PROBLEM REQUIREMENTS: The answer must consist of every line below containing "camera".

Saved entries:
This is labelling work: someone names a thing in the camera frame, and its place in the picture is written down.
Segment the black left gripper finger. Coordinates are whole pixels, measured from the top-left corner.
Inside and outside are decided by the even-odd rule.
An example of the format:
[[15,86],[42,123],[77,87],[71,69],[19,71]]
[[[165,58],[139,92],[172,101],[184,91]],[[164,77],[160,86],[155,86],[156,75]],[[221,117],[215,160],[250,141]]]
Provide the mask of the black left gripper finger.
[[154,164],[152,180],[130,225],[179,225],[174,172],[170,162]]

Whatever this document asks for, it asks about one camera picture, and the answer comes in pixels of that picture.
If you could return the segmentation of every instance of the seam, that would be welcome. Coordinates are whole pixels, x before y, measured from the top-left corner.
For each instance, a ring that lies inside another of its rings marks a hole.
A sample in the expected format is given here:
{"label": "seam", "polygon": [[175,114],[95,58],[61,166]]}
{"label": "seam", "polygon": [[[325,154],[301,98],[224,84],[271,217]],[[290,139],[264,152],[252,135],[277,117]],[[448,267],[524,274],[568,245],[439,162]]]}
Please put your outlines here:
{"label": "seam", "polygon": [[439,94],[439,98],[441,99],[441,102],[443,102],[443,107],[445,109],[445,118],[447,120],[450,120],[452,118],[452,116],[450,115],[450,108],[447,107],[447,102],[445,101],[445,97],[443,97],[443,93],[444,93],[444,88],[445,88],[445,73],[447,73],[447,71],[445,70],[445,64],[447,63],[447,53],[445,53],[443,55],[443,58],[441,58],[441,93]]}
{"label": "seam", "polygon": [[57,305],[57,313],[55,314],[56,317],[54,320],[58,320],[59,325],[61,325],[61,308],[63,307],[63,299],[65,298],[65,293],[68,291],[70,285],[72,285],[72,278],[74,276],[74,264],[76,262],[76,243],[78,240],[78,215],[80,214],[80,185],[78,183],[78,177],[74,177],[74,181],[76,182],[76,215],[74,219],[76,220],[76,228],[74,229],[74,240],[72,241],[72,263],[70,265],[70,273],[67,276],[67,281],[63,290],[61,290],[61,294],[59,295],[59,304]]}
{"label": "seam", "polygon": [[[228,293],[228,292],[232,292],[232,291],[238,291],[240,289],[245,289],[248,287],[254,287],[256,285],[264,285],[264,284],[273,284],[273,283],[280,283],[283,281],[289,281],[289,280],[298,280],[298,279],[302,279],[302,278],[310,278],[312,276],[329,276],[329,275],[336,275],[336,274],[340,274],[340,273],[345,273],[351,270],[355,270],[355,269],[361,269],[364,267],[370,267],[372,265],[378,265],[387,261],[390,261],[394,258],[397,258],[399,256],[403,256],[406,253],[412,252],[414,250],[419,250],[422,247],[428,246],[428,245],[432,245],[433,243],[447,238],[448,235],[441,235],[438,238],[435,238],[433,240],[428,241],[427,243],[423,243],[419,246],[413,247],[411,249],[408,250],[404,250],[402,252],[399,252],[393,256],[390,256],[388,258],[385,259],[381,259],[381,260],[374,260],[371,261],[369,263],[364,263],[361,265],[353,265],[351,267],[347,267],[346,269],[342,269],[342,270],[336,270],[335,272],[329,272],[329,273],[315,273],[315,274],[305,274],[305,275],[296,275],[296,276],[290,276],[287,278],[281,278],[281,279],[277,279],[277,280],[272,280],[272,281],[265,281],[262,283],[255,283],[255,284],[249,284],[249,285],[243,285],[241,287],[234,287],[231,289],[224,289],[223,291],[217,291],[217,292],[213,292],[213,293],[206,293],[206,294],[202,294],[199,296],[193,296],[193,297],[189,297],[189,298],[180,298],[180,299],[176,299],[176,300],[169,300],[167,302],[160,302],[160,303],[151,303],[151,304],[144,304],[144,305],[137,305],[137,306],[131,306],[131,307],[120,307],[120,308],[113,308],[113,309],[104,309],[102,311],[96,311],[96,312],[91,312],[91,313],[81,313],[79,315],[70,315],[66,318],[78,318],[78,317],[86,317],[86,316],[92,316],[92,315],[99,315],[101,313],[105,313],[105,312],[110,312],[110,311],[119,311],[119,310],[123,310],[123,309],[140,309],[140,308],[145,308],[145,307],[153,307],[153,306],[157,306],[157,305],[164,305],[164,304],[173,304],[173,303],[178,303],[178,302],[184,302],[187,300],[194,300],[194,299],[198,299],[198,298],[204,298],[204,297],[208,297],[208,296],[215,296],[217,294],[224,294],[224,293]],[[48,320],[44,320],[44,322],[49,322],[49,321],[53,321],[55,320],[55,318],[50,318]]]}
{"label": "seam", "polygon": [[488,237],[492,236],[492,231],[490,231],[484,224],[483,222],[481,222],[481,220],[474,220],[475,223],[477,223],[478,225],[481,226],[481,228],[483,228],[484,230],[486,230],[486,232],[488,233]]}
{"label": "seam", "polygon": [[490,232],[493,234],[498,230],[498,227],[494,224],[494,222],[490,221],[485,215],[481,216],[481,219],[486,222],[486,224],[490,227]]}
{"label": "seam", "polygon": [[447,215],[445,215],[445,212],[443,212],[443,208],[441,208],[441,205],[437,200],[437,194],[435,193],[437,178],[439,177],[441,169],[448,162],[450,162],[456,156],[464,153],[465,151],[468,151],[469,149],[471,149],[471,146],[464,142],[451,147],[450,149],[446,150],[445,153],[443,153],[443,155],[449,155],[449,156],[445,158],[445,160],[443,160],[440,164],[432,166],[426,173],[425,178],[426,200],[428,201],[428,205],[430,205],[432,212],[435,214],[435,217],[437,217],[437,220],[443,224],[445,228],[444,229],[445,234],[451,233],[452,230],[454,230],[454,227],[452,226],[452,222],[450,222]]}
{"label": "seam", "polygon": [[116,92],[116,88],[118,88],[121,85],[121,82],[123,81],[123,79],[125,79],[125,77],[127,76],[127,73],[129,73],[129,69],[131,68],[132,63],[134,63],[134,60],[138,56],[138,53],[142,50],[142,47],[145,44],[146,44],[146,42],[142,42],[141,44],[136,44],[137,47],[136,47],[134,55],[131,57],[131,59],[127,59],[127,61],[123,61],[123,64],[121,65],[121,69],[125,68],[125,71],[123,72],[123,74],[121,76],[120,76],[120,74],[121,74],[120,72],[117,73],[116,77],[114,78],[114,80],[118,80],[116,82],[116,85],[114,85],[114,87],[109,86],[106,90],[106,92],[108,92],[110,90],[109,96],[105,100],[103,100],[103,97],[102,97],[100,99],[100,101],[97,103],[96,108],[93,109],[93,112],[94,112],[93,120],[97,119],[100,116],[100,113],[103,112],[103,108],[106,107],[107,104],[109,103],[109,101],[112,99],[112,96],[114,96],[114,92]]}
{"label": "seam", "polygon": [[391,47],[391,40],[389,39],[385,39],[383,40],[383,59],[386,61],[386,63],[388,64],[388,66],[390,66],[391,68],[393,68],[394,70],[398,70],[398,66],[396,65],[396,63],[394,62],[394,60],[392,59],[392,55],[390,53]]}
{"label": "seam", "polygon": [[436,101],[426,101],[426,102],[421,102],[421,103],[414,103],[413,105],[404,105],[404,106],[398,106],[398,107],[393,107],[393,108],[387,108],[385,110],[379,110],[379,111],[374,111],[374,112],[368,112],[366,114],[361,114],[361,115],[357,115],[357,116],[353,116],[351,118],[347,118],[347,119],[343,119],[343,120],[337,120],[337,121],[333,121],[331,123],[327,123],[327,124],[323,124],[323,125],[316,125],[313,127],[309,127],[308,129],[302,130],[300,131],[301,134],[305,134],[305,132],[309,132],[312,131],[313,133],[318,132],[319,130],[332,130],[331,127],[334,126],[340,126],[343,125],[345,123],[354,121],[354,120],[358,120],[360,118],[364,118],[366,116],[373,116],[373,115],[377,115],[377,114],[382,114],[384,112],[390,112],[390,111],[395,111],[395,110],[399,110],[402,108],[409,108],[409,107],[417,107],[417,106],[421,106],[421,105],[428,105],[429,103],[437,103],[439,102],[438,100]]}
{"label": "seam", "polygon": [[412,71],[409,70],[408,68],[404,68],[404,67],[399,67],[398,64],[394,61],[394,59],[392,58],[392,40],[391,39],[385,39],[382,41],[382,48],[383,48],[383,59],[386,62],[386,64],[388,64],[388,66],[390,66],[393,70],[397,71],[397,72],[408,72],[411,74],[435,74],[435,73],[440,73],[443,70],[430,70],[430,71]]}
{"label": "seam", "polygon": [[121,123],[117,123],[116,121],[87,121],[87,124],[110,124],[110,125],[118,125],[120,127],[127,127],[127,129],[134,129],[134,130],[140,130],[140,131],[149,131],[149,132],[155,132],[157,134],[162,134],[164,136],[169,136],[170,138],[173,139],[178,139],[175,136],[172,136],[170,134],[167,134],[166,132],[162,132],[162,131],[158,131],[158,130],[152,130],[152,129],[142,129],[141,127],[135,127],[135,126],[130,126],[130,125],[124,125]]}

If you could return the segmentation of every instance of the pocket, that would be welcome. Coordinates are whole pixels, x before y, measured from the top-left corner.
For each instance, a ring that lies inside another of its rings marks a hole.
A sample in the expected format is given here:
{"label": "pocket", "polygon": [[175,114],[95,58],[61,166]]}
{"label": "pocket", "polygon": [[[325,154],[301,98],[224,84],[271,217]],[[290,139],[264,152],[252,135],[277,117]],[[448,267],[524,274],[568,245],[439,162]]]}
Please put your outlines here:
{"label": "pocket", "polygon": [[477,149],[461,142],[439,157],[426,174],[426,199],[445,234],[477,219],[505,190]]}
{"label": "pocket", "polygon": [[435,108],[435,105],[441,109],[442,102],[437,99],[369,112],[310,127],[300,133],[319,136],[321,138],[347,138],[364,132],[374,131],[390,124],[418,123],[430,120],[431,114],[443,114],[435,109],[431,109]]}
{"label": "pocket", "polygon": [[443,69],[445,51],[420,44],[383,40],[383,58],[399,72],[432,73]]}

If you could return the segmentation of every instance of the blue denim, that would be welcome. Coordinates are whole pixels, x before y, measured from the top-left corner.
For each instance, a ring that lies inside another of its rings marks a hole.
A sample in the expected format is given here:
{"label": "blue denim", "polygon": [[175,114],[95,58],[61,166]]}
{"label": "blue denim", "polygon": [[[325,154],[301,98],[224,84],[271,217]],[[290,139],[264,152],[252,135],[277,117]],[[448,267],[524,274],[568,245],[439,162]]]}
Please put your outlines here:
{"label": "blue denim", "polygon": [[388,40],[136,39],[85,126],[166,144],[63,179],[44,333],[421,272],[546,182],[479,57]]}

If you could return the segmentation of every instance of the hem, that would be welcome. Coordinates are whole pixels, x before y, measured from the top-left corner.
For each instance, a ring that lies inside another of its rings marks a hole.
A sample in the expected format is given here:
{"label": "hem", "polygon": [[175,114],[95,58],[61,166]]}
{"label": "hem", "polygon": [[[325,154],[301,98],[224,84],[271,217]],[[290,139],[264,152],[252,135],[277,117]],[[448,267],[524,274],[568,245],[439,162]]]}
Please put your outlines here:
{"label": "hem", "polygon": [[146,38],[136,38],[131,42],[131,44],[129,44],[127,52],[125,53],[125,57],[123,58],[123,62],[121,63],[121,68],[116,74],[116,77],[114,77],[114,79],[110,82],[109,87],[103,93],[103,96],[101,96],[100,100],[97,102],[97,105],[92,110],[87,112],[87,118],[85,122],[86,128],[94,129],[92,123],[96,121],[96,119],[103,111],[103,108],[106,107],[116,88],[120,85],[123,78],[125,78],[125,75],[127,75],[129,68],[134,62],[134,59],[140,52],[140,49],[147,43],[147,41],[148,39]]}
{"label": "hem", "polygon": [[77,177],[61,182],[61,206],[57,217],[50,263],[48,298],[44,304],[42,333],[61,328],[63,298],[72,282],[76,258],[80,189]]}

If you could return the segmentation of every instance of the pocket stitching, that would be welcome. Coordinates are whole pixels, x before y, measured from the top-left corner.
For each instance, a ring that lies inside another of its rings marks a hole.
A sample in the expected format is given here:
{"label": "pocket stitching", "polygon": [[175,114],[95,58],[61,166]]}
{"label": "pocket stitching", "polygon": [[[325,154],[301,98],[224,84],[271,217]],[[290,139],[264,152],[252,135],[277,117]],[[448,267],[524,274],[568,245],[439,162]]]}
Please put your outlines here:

TASK ANSWER:
This is labelling work: someone names a thing in the camera frame, and its place in the picture is written down.
Whatever this document asks for, it asks about one camera picture, and the answer comes in pixels of that picture.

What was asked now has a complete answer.